Copy each line of the records that includes "camera".

(Data extracted from a collection)
========
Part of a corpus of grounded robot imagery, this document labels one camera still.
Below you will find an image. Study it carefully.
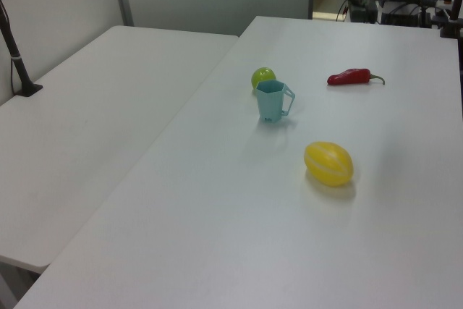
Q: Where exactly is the black clamp camera stand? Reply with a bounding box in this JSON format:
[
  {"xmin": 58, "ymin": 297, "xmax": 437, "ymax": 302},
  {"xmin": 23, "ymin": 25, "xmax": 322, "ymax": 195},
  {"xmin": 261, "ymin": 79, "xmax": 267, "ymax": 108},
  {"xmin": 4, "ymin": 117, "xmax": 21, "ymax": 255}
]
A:
[{"xmin": 433, "ymin": 0, "xmax": 463, "ymax": 39}]

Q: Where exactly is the yellow striped toy melon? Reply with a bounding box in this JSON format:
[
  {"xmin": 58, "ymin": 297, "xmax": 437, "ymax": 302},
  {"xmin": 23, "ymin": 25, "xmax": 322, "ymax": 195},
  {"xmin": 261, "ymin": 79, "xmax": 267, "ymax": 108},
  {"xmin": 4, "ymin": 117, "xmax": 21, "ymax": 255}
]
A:
[{"xmin": 303, "ymin": 141, "xmax": 354, "ymax": 188}]

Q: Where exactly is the teal hexagonal plastic mug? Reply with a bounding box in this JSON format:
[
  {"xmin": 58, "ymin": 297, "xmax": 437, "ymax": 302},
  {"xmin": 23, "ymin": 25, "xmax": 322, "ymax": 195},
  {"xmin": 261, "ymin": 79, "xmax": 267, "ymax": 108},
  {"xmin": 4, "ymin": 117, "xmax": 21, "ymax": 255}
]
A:
[{"xmin": 255, "ymin": 79, "xmax": 297, "ymax": 123}]

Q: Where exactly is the red toy chili pepper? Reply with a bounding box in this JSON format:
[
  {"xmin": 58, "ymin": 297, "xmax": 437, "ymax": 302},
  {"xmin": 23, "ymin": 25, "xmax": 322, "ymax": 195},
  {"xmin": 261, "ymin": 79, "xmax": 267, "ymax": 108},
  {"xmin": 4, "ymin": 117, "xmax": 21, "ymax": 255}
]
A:
[{"xmin": 327, "ymin": 67, "xmax": 386, "ymax": 87}]

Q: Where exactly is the white side table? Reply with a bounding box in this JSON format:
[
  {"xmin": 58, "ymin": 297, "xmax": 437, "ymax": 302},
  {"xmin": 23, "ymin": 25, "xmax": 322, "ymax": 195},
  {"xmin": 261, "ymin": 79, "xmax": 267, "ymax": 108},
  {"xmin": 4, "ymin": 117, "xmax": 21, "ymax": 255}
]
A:
[{"xmin": 0, "ymin": 25, "xmax": 239, "ymax": 274}]

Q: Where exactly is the green toy apple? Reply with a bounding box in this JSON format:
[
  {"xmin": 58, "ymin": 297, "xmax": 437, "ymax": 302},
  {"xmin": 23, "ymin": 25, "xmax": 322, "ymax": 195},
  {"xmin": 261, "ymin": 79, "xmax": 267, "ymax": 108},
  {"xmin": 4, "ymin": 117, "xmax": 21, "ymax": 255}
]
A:
[{"xmin": 251, "ymin": 67, "xmax": 276, "ymax": 90}]

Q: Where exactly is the black camera stand pole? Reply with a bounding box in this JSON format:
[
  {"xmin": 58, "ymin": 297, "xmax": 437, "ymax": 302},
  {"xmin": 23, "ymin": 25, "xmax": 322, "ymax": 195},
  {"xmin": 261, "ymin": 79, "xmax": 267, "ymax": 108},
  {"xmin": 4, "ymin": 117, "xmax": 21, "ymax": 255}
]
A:
[{"xmin": 0, "ymin": 0, "xmax": 44, "ymax": 98}]
========
ANSWER:
Part of a corpus of grounded robot imagery, this document labels one camera still.
Q: Where exactly is the black clamp camera stand? Reply with a bounding box in this JSON format:
Q: Where exactly is the black camera stand pole? Reply with a bounding box in this JSON format:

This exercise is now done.